◆ **EXERCISE GOAL**
Copy each line containing the word "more" from the records that follow, please.

Saved data entries:
________________________________________
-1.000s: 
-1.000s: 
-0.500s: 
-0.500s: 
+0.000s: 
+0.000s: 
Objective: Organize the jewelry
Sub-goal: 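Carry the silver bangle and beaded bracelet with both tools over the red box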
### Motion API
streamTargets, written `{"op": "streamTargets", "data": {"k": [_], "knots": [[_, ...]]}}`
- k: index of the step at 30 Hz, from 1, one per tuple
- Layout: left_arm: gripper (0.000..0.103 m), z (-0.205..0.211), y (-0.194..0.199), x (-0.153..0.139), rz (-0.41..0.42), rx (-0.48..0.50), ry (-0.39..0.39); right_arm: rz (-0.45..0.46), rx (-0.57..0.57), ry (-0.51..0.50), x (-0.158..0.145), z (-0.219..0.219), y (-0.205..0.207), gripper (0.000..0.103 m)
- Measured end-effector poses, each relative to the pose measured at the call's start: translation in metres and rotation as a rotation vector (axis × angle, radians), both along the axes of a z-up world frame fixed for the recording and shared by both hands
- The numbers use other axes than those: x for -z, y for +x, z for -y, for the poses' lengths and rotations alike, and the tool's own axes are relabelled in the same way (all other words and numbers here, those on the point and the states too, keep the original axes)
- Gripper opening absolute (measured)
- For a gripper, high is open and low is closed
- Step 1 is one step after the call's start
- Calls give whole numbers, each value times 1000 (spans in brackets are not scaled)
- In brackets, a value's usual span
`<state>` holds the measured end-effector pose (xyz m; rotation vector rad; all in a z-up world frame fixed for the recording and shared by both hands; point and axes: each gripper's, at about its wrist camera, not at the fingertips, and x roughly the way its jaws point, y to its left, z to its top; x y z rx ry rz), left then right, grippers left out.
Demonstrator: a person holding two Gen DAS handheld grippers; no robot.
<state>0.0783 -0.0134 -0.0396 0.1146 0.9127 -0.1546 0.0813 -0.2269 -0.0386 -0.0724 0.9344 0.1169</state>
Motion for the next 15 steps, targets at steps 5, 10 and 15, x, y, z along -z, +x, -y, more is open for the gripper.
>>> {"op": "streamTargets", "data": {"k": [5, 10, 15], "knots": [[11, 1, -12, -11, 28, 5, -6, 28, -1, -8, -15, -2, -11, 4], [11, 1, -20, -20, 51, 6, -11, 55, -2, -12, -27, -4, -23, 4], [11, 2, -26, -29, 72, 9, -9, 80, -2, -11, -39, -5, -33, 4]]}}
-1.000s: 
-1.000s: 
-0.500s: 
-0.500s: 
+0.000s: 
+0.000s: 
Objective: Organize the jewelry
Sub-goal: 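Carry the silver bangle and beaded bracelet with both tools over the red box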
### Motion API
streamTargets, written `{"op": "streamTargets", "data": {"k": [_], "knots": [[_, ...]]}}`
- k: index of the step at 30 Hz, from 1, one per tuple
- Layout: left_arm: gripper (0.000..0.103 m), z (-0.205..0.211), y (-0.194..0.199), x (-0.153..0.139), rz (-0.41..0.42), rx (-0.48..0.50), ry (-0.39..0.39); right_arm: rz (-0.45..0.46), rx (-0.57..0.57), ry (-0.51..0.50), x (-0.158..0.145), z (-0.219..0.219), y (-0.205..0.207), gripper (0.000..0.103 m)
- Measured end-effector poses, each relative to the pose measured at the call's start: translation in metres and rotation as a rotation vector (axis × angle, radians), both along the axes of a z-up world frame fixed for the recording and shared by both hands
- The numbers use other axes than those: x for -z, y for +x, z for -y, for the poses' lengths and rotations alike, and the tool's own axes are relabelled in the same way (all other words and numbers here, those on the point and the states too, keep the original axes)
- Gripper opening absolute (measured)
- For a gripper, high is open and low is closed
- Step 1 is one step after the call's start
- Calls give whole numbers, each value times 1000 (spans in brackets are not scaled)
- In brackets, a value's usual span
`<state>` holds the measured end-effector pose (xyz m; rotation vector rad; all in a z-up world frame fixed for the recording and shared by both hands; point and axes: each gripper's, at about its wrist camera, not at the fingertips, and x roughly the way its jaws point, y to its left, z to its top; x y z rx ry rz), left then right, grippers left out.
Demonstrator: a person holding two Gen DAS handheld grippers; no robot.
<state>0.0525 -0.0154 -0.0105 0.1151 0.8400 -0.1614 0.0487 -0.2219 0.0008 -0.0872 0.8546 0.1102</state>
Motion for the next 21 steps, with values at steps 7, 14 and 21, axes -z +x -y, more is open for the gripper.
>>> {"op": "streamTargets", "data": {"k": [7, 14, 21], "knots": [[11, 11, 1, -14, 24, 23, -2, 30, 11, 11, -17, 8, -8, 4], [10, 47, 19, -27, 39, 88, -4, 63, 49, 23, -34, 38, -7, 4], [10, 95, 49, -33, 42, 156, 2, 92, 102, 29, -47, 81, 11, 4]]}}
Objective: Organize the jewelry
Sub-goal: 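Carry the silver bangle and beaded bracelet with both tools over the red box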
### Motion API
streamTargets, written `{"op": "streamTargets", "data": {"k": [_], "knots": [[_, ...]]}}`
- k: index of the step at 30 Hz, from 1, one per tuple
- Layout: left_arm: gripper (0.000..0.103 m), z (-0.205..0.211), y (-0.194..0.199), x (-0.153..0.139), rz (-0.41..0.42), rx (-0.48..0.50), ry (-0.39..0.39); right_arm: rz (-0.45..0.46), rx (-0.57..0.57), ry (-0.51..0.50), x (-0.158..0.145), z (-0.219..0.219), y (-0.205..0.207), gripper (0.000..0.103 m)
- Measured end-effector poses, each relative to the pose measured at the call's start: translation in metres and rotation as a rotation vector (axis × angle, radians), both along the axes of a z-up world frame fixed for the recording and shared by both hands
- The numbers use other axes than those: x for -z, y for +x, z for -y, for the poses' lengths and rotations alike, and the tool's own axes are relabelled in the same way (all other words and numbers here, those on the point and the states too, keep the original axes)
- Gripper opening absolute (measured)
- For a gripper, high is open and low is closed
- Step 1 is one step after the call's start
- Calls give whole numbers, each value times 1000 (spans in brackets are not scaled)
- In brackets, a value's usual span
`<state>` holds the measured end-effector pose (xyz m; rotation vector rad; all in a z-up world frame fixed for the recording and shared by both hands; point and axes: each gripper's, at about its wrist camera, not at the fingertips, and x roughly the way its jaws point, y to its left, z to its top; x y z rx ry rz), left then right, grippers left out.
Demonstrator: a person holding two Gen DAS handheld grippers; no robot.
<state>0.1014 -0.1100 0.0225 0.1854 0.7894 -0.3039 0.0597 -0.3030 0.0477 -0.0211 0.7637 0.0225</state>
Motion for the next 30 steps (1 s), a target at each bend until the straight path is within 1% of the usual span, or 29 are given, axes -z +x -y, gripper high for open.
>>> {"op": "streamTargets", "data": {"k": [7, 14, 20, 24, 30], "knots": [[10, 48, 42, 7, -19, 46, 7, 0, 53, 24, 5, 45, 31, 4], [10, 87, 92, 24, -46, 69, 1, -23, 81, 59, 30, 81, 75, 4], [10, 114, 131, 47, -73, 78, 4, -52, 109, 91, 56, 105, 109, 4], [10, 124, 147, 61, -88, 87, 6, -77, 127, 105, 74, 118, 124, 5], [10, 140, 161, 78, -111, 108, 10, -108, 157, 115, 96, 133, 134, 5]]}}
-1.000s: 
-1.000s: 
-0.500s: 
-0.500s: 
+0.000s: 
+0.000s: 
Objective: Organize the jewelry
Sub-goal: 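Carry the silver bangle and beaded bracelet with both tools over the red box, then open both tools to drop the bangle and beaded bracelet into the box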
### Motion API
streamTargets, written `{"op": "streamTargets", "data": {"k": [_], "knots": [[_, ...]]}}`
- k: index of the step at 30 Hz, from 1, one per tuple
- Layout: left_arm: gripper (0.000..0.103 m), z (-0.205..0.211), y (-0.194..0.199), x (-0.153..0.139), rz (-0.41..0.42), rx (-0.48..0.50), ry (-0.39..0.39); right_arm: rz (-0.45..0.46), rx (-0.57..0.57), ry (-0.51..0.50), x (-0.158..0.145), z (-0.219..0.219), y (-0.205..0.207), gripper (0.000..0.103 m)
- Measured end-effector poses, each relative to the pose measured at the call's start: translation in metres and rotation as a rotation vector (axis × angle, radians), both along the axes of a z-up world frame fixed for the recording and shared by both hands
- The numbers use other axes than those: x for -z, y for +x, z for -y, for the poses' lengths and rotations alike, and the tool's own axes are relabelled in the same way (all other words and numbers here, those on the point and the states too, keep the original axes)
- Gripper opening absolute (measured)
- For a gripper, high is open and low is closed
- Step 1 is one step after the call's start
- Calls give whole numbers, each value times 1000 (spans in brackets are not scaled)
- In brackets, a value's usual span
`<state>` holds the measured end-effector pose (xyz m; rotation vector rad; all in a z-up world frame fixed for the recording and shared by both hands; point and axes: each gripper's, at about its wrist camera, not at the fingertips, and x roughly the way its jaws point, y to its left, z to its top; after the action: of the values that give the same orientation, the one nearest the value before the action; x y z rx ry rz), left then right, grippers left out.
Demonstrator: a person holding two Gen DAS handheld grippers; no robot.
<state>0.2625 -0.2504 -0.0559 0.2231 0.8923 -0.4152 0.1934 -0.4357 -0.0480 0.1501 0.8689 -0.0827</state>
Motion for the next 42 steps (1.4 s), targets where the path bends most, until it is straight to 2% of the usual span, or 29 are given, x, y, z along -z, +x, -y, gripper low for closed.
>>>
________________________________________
◆ **YOUR SOLUTION**
Motion for the next 15 steps, targets at steps 5, 10 and 15, x, y, z along -z, +x, -y, more is open for the gripper.
Motion for the next 21 steps, with values at steps 7, 14 and 21, axes -z +x -y, more is open for the gripper.

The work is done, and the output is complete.